Activity:
Repeat the data exactly as it stands.
[Data provided]
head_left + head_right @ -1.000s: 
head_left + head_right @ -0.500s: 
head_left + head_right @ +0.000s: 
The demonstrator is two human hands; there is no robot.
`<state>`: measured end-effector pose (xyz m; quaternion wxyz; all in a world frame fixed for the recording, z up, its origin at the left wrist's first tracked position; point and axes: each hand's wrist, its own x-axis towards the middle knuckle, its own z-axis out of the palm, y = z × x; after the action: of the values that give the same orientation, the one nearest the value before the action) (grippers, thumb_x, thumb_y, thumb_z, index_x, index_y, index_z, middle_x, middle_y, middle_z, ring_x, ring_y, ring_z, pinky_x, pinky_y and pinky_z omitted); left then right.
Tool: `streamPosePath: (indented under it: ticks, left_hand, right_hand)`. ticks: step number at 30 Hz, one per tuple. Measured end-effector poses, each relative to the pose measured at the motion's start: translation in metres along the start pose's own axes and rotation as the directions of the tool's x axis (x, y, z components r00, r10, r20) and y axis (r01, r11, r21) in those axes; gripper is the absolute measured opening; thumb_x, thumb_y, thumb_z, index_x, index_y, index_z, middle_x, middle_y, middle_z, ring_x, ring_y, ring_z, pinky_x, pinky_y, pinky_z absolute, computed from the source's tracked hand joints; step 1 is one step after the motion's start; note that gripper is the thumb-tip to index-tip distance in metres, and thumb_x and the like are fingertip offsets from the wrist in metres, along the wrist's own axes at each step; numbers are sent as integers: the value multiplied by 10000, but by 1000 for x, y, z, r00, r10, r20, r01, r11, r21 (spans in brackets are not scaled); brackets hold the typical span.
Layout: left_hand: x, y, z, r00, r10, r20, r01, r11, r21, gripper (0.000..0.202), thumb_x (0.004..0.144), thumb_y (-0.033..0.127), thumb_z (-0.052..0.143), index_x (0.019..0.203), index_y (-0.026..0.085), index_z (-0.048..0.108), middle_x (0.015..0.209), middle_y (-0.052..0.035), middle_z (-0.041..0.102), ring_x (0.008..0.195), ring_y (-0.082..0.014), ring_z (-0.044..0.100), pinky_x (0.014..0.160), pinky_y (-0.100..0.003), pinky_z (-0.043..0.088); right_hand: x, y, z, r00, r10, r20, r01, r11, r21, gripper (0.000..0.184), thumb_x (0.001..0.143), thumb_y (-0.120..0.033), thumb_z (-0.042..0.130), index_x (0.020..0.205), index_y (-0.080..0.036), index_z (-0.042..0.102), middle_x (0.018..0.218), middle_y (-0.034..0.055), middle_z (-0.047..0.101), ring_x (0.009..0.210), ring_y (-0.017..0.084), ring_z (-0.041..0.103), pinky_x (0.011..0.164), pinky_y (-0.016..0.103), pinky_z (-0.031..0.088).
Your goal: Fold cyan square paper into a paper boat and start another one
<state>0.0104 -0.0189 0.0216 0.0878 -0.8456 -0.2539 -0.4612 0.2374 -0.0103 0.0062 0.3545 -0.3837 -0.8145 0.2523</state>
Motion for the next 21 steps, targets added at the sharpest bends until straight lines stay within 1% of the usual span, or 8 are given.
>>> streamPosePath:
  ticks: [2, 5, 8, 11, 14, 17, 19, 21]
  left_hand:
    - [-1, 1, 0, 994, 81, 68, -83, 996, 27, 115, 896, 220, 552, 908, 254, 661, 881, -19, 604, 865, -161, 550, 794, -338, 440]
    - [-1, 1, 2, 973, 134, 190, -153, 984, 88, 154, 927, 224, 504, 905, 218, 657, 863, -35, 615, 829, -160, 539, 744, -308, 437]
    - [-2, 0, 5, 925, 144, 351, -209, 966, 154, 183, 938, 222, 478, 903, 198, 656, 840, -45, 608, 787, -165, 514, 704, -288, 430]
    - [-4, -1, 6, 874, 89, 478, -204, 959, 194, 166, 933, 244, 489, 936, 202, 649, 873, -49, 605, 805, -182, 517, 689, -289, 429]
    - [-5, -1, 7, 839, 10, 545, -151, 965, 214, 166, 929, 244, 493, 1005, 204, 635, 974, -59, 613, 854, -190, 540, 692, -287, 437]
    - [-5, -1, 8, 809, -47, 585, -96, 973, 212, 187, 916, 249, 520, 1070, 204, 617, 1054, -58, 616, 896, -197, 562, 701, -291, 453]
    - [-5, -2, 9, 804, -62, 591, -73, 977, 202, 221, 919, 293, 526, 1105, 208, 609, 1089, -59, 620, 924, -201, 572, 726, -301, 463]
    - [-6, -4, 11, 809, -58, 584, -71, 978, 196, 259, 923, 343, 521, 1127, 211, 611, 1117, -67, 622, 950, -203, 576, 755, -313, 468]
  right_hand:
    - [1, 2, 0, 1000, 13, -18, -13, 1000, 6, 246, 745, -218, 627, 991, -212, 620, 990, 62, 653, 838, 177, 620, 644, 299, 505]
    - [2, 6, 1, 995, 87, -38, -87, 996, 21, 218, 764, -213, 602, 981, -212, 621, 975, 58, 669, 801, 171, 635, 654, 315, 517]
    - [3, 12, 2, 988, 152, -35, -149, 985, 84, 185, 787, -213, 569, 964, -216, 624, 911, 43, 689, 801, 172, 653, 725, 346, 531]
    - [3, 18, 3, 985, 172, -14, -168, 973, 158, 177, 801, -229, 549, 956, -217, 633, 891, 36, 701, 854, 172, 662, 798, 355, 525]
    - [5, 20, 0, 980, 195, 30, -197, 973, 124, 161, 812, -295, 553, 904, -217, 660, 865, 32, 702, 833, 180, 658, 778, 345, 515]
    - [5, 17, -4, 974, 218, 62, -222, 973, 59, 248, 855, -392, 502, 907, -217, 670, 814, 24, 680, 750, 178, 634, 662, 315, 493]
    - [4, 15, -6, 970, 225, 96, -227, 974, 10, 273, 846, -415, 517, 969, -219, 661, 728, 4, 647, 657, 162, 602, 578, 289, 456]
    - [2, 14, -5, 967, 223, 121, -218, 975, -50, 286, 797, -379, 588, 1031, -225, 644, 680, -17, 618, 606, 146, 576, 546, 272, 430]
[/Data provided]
Answer area:
head_left + head_right @ -1.000s: 
head_left + head_right @ -0.500s: 
head_left + head_right @ +0.000s: 
The demonstrator is two human hands; there is no robot.
`<state>`: measured end-effector pose (xyz m; quaternion wxyz; all in a world frame fixed for the recording, z up, its origin at the left wrist's first tracked position; point and axes: each hand's wrist, its own x-axis towards the middle knuckle, its own z-axis out of the palm, y = z × x; after the action: of the values that give the same orientation, the one nearest the value before the action) (grippers, thumb_x, thumb_y, thumb_z, index_x, index_y, index_z, middle_x, middle_y, middle_z, ring_x, ring_y, ring_z, pinky_x, pinky_y and pinky_z omitted); left then right.
Tool: `streamPosePath: (indented under it: ticks, left_hand, right_hand)`. ticks: step number at 30 Hz, one per tuple. Measured end-effector poses, each relative to the pose measured at the motion's start: translation in metres along the start pose's own axes and rotation as the directions of the tool's x axis (x, y, z components r00, r10, r20) and y axis (r01, r11, r21) in those axes; gripper is the absolute measured opening; thumb_x, thumb_y, thumb_z, index_x, index_y, index_z, middle_x, middle_y, middle_z, ring_x, ring_y, ring_z, pinky_x, pinky_y, pinky_z absolute, computed from the source's tracked hand joints; step 1 is one step after the motion's start; note that gripper is the thumb-tip to index-tip distance in metres, and thumb_x and the like are fingertip offsets from the wrist in metres, along the wrist's own axes at each step; numbers are sent as integers: the value multiplied by 10000, but by 1000 for x, y, z, r00, r10, r20, r01, r11, r21 (spans in brackets are not scaled); brackets hold the typical span.
Layout: left_hand: x, y, z, r00, r10, r20, r01, r11, r21, gripper (0.000..0.202), thumb_x (0.004..0.144), thumb_y (-0.033..0.127), thumb_z (-0.052..0.143), index_x (0.019..0.203), index_y (-0.026..0.085), index_z (-0.048..0.108), middle_x (0.015..0.209), middle_y (-0.052..0.035), middle_z (-0.041..0.102), ring_x (0.008..0.195), ring_y (-0.082..0.014), ring_z (-0.044..0.100), pinky_x (0.014..0.160), pinky_y (-0.100..0.003), pinky_z (-0.043..0.088); right_hand: x, y, z, r00, r10, r20, r01, r11, r21, gripper (0.000..0.184), thumb_x (0.001..0.143), thumb_y (-0.120..0.033), thumb_z (-0.042..0.130), index_x (0.020..0.205), index_y (-0.080..0.036), index_z (-0.042..0.102), middle_x (0.018..0.218), middle_y (-0.034..0.055), middle_z (-0.047..0.101), ring_x (0.009..0.210), ring_y (-0.017..0.084), ring_z (-0.041..0.103), pinky_x (0.011..0.164), pinky_y (-0.016..0.103), pinky_z (-0.031..0.088).
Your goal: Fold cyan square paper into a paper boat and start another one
<state>0.0104 -0.0189 0.0216 0.0878 -0.8456 -0.2539 -0.4612 0.2374 -0.0103 0.0062 0.3545 -0.3837 -0.8145 0.2523</state>
Motion for the next 21 steps, targets added at the sharpest bends until straight lines stay within 1% of the usual span, or 8 are given.
>>> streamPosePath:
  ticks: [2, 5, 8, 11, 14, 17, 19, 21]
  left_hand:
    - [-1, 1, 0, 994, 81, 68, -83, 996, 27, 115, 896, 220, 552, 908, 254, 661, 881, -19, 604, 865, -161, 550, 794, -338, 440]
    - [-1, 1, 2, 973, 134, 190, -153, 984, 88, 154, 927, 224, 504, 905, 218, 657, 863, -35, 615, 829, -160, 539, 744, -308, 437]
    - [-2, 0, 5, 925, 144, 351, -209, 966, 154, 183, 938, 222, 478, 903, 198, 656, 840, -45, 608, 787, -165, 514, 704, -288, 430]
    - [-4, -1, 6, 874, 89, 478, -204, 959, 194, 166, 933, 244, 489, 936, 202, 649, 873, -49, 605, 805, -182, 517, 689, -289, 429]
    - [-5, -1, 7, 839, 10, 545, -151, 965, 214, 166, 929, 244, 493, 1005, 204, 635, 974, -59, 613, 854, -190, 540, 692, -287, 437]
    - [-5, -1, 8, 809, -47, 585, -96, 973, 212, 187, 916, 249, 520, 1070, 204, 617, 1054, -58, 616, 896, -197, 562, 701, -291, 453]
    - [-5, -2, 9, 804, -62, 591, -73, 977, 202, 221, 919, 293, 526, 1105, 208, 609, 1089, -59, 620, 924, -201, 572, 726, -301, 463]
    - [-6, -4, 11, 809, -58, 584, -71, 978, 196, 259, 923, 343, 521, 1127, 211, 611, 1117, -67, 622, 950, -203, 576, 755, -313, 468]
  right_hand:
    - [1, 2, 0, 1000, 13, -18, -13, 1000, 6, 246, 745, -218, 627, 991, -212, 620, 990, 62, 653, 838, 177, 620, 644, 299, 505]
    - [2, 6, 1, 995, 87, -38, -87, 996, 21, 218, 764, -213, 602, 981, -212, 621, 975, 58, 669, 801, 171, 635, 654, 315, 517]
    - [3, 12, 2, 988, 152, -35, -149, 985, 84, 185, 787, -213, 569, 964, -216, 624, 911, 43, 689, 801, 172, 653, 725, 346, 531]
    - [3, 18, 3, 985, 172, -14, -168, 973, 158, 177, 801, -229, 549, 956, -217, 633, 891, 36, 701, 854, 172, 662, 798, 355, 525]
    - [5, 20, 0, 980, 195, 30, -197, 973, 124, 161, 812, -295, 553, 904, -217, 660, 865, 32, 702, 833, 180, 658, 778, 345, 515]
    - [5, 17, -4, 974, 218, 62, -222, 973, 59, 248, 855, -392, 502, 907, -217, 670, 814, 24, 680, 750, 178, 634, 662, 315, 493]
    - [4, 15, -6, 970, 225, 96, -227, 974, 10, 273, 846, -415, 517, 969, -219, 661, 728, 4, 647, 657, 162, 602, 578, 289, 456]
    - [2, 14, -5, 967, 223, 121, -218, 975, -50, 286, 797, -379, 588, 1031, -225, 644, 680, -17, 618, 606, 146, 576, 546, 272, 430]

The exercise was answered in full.